The Rancia farmhouse seen from the east.

Rancia itself even hosted a small monastery, and its imposing outer walls suggest it was a fortified granary, too (name perhaps coming from grancia / grangia).

The name Rancia probably comes from grancia, a fortified granary.

Perhaps fittingly, the 6-ha Rancia vineyard gives birth to one of the most mightily structured and ageworthy wines in the whole of Chianti. Giuseppe Mazzocolin treated us to a rare vertical, from the recently bottled (unreleased) 2005 back to 1983, the first vintage.


I did attend a Fèlsina vertical back in 2001 (see also here and here for some early notes, including a 1997 Fontalloro that remains a legend of my tasting career). But this tasting was the most extensive, and the one where the bottles (surely due to their provenance from the estate’s cellar) showed the youngest. Honestly, none of the wines was over the hill, and even underrated vintages such as 1994 seemed to have the guts for another decade in bottle. It was also interesting to observe the subtle differences from vintage to vintage, and the consistent stylistic thread running through all 11: minerality, austerity, acidity, backwardness, coupled with stupendous elegance and freshness.

The deep unevolved purples of 1990 and 1988 Rancia.

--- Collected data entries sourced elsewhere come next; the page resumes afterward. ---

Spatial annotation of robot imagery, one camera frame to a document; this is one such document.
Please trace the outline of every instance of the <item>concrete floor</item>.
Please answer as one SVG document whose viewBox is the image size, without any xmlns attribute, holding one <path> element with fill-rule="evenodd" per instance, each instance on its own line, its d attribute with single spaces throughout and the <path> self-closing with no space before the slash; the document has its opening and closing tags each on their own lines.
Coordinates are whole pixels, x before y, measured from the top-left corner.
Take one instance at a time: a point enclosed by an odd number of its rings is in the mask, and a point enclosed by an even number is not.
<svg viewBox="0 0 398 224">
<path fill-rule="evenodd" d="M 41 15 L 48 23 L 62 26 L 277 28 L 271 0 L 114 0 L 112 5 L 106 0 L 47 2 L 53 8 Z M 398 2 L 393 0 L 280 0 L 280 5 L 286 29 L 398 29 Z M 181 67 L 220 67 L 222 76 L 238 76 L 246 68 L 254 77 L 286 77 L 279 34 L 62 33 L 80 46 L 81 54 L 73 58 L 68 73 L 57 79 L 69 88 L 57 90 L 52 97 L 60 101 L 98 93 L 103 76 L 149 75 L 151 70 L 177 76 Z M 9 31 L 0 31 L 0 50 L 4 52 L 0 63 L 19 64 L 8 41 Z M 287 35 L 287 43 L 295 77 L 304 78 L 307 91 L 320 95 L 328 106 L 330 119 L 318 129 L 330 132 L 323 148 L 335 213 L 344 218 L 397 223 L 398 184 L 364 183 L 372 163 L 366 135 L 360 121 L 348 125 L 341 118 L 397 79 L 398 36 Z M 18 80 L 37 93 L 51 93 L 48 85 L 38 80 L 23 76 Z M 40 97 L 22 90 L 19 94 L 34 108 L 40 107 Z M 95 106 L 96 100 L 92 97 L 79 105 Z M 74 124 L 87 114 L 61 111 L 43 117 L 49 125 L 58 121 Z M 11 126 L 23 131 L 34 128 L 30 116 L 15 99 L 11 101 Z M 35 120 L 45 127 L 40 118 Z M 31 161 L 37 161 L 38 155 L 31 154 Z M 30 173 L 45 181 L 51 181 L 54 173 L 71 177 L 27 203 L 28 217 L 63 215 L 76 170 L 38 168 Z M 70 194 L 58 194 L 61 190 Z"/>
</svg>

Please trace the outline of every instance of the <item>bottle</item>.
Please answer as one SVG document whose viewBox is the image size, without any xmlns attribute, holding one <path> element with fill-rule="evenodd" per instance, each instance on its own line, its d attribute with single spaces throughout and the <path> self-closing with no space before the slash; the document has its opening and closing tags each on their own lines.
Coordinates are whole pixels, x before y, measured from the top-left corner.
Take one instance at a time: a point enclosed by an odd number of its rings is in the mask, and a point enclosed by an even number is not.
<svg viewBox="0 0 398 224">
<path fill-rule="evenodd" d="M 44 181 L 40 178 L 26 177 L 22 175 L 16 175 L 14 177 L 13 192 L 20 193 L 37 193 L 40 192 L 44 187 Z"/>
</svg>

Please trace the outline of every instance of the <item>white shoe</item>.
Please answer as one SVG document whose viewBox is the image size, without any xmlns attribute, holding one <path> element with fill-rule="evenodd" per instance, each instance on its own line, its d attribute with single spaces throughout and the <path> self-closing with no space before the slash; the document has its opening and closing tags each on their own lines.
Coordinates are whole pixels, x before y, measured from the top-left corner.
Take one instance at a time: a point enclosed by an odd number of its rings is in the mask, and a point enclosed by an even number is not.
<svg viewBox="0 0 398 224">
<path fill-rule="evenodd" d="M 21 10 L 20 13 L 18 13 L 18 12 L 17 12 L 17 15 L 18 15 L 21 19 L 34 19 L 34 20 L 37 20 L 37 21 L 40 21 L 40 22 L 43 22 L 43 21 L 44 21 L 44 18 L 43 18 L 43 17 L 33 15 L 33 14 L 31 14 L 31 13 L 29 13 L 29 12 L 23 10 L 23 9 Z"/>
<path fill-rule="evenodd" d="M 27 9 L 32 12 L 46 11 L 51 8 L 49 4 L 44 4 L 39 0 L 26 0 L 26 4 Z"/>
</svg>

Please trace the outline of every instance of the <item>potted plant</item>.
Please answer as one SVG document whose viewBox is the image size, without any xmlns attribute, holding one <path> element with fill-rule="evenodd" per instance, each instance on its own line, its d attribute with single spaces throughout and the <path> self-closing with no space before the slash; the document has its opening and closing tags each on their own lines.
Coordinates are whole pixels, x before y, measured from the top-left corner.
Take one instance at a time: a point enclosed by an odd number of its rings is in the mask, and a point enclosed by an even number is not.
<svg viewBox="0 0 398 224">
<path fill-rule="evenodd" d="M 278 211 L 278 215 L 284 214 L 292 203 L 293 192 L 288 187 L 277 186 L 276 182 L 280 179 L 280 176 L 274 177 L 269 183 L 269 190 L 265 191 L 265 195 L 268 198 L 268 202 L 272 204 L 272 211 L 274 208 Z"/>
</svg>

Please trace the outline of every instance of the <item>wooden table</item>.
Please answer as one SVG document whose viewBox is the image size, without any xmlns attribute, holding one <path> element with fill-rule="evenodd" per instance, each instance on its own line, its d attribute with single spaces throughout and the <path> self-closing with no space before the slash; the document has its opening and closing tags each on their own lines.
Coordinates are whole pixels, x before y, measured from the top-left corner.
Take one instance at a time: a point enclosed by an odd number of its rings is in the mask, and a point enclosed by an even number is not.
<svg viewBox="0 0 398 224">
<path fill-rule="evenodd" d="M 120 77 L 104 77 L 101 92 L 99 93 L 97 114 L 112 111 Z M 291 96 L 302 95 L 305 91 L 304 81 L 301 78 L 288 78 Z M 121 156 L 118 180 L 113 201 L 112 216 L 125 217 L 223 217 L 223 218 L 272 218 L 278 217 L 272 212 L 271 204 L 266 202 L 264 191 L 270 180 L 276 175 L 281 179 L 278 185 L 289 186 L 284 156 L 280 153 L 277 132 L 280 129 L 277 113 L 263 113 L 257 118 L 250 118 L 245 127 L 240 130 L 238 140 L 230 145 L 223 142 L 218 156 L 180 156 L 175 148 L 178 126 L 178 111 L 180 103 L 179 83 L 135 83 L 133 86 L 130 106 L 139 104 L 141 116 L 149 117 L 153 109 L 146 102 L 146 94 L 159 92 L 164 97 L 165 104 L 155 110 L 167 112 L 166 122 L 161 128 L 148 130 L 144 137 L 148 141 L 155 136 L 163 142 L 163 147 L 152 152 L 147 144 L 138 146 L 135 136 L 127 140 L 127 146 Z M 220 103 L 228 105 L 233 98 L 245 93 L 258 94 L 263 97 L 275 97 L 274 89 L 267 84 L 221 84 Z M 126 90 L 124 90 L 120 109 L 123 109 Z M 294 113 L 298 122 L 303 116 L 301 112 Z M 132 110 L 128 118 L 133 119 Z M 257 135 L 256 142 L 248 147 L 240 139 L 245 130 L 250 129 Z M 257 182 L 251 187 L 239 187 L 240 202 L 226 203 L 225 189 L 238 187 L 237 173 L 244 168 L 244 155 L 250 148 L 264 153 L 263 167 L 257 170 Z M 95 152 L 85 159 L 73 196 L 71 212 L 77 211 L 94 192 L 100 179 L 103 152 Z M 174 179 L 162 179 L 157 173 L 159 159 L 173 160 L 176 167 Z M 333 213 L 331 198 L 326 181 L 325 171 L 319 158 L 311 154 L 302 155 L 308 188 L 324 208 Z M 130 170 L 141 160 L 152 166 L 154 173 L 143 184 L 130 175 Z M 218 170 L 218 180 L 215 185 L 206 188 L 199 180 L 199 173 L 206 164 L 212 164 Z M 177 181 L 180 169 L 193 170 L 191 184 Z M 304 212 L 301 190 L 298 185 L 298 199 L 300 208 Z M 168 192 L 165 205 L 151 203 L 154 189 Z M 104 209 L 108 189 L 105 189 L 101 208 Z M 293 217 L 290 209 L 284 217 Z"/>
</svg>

I hope to publish an extensive winery profile with full tasting notes from all these years on my main site soon. Summarizing, I can say that 2005, 2004 and 2001 are the greatest of the latest (with the former especially impressive), while 2000, 1997 and 1994 are all nicely round and balsamic, less tannic, drinking well now, but in no danger of declining any soon. I have had better bottles of the 1990 and the 1988 was a touch muted, but 1985 and 1983 were spectacular: driven, upright, intense, powerful, not even so tertiary, and so full of life! They were further enhanced by the fantastic home cooking of Mrs. Valeria. And then there is Fèlsina’s range of spellbinding olive oils – more on these soon.